Pudo oír cuando decían:

-Hala, vamos, Maritornes, no te puedes quejar de nosotros, mujer, mira cómo te hemos ayudado; con éste van cuatro gordos raptados. Cosa extraña ese voto tuyo a la Virgen de la Candelaria, ya que juntas el dinero para sacar a tu hermano de la cárcel con lo que obtengas tomando a gordos por rehenes. Cosa extraña, insisto.

—Eso es asunto mío y de Nuestra Señora. Si a ella van a pedirle cosas las rameruelas que trabajan en el serrallo que regenta el señor cura, no veo porque yo no puedo hacer lo mismo de rogar y hacer votos por mi querido hermano, el hijo de mi padre y de mi madre que tanta mala suerte ha tenido en este mundo tan cruel.

—Buena mujer, buena hermana, así es como se habla.
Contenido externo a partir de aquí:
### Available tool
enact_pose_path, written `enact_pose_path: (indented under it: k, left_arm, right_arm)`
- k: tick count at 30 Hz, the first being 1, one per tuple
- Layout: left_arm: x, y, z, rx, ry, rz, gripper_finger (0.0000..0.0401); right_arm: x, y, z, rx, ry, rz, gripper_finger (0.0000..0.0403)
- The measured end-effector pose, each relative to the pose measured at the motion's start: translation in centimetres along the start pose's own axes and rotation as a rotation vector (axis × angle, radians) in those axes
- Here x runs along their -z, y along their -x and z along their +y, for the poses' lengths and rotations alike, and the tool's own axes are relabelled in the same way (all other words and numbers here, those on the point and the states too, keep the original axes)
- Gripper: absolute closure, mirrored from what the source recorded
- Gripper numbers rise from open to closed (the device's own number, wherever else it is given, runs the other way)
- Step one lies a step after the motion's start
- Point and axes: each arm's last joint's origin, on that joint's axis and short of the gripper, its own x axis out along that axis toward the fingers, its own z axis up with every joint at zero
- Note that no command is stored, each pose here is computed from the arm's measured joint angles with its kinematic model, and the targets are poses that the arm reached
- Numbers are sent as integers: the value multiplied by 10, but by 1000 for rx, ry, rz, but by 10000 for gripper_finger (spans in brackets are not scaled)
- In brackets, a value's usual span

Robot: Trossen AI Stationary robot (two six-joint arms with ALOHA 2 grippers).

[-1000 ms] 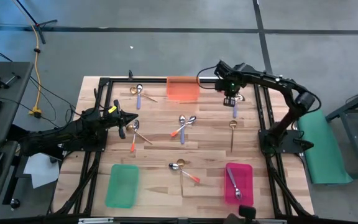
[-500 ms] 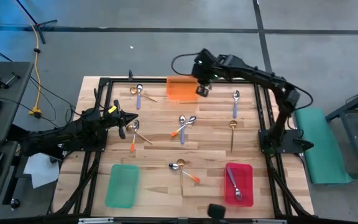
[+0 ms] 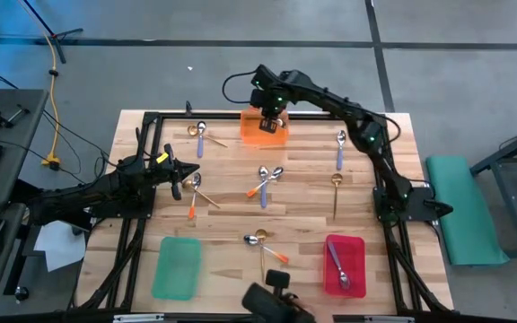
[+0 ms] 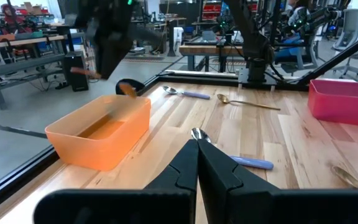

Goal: Sort silverware by color (type)
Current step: Put the orange spoon into the orange bin, then put the gold spoon into the green bin

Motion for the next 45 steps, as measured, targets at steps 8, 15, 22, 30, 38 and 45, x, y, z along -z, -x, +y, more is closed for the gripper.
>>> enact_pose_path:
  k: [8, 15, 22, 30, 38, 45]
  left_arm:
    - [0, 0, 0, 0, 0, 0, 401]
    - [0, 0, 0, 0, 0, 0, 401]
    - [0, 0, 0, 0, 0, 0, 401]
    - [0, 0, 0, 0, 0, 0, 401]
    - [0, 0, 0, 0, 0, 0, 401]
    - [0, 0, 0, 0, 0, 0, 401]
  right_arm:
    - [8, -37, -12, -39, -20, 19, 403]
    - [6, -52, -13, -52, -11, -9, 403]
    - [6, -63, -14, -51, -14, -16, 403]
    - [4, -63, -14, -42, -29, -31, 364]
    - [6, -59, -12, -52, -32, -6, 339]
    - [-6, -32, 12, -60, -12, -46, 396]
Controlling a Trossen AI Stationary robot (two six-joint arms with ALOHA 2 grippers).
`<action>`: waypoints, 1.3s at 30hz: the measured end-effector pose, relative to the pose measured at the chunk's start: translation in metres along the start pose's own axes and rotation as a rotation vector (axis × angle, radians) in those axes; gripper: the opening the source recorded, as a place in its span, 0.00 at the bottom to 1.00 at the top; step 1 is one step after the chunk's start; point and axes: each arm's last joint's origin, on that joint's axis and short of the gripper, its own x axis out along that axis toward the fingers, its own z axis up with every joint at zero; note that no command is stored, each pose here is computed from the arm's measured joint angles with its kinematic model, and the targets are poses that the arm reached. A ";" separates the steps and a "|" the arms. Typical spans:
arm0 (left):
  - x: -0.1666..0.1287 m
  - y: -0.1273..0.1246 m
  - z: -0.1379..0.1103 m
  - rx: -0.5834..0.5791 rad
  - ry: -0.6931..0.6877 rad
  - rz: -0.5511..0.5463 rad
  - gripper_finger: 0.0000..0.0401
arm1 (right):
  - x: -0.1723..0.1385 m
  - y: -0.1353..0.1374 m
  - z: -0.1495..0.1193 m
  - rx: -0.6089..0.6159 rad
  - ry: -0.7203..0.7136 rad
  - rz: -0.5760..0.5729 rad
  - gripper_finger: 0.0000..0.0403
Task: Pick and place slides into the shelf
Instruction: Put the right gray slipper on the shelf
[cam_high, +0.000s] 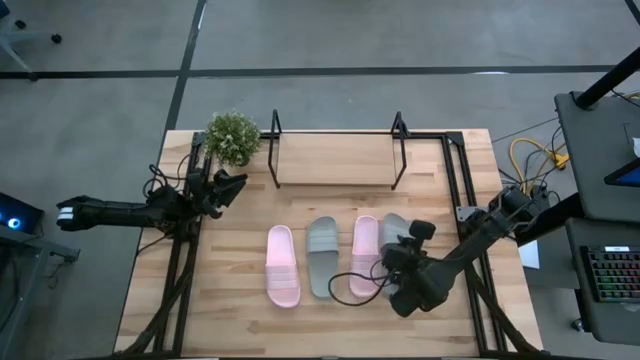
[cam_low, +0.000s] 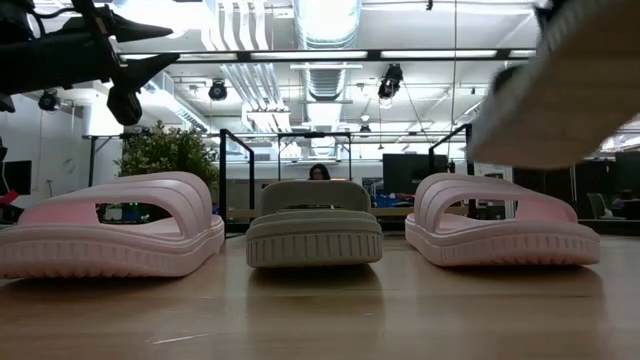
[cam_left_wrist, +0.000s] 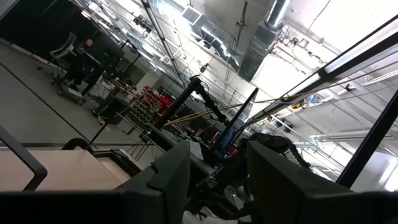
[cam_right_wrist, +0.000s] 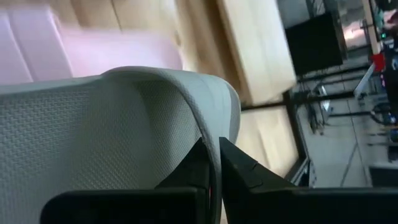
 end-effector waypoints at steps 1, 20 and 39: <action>0.000 0.000 0.000 -0.001 -0.001 0.000 0.36 | -0.003 -0.003 0.006 0.004 -0.017 0.005 0.03; 0.000 0.000 0.000 -0.002 0.000 0.000 0.36 | 0.010 -0.124 0.085 0.032 -0.096 -0.034 0.03; 0.000 0.000 0.000 -0.001 -0.007 0.010 0.36 | 0.089 -0.202 0.133 -0.123 -0.048 -0.084 0.03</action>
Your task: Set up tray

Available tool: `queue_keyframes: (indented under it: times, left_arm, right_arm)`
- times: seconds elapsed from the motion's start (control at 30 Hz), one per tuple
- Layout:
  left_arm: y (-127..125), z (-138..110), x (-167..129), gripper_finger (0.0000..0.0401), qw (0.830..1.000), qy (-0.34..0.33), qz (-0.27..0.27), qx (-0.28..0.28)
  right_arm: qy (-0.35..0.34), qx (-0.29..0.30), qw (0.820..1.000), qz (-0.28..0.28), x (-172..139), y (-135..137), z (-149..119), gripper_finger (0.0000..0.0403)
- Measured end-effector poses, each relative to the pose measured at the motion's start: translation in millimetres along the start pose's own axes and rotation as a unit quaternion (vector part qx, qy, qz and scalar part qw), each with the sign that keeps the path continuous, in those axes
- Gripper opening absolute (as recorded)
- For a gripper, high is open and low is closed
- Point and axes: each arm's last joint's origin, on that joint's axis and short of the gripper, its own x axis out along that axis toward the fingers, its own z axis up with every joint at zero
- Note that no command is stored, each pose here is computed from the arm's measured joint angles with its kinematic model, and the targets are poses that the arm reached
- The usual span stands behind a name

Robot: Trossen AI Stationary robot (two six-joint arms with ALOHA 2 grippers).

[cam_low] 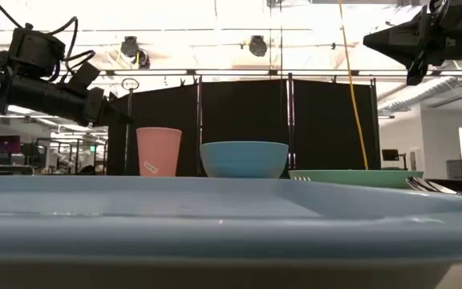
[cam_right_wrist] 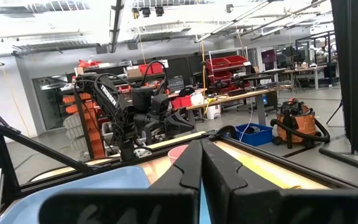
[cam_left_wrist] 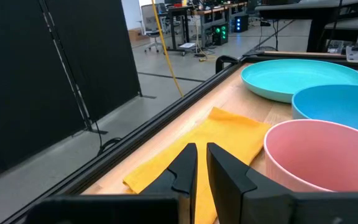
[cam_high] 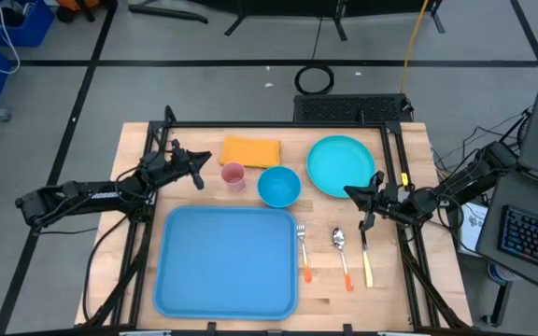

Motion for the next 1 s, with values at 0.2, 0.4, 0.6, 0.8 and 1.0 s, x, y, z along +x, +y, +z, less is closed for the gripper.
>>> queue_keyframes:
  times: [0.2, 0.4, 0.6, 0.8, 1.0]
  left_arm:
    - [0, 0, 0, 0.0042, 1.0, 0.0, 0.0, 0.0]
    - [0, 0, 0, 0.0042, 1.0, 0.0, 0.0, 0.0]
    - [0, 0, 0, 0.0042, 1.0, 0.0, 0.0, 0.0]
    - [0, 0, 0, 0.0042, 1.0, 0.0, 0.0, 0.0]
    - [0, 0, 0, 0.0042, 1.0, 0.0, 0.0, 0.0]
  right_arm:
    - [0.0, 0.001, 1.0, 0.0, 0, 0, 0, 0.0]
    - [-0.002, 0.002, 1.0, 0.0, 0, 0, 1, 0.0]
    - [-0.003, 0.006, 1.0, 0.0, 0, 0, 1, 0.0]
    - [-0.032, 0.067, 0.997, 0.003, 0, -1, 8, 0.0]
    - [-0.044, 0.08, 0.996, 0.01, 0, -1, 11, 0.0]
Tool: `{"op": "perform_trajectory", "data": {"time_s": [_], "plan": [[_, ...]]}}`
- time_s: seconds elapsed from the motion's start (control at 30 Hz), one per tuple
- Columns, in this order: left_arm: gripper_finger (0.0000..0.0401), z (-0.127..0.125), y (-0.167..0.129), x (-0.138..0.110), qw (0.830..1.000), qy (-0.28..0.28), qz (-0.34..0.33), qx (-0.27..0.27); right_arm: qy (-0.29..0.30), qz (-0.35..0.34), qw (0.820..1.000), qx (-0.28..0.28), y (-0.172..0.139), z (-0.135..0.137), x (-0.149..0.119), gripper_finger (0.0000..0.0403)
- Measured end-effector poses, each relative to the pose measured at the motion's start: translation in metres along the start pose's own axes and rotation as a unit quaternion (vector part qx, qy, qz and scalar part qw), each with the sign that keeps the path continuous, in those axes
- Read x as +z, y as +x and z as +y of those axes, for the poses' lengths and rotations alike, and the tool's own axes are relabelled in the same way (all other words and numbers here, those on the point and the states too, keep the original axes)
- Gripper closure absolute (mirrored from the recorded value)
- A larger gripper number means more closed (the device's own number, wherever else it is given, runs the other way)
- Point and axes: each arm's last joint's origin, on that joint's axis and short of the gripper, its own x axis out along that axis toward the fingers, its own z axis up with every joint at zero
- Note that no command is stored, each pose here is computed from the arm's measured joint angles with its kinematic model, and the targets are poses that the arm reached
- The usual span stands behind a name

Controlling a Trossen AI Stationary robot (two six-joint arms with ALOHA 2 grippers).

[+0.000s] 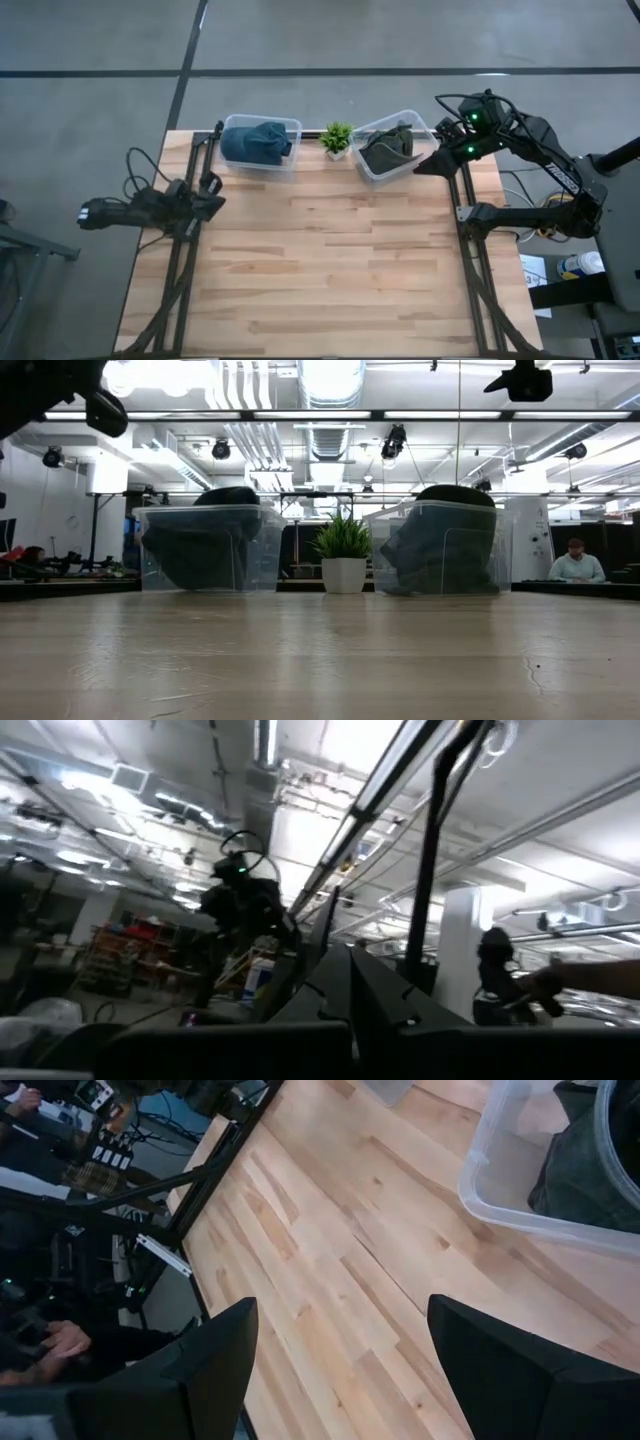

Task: Pick & Place hat
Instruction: Return to Home Position

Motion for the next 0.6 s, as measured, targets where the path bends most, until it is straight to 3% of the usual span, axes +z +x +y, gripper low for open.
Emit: {"op": "perform_trajectory", "data": {"time_s": [0.1,0.27,0.43,0.6], "plan": [[0.0401,0.000,0.000,-0.002,1.000,-0.001,0.011,-0.002,0.000,0.001,1.000,-0.001,0.001,0.000,0.001,0.0117],[0.0401,0.005,-0.002,-0.020,0.994,0.001,0.103,0.028,-0.001,0.001,1.000,-0.001,0.001,0.000,0.001,0.0117],[0.0401,0.015,-0.013,-0.047,0.964,-0.014,0.240,0.111,-0.002,-0.003,1.000,-0.013,0.002,-0.001,0.002,0.0117],[0.0401,0.017,-0.015,-0.050,0.958,-0.021,0.253,0.133,-0.025,-0.004,0.999,-0.029,0.006,-0.003,0.005,0.0117]]}}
Decía esto uno que parecía un tomate por lo rojo que tenía el morro de la nariz. Oído aquello, y viendo que era para una humana causa (por cierto que al pariente de la zafia lo acusaban de vender niños a los moros y prostituir a unas ancianas), don Quijote se sintió tranquilizado a la ahora de entregar aquellos dineros, que tan honestamente había robado en pro de la “Sancha Causa”. Había cuidado, eso sí, de cambiar la bolsa original para que no se viera el sello de la bodega de donde provenía.

La transacción fue hecha fácilmente en los mejores términos improbables de la vida real y verdadera, pero sobradamente posibles en cualquier fabulación.

Horas más tarde, Sancho, agradecido, le ofrecía:

—Prometo a mi señor, aunque después le pese a mi cuerpo acongojado, que he de seguidlo por cuanto lugar en el mundo seáis ido. ¡A por Caraculiambro! ¡A por el pérfido dragón de San Jorge! ¡A por los molinos de viento, o a cualquier lugar donde me arrastréis, vuestra merced!

Contento al escuchar aquello, don Quijote no le confió sus planes inmediatos, que se reducían apenas a la caza de la Hidra de Lerna, y, acto seguido, bajar al tártaro romano para domesticar al Cancerbero.

Mientras ambos hombres avanzaban en su lucha contra el mal, el ventero se preguntaba:

—¿Dónde andará la bolsa con los dos mil escudos que me pagara ayer el señor cura?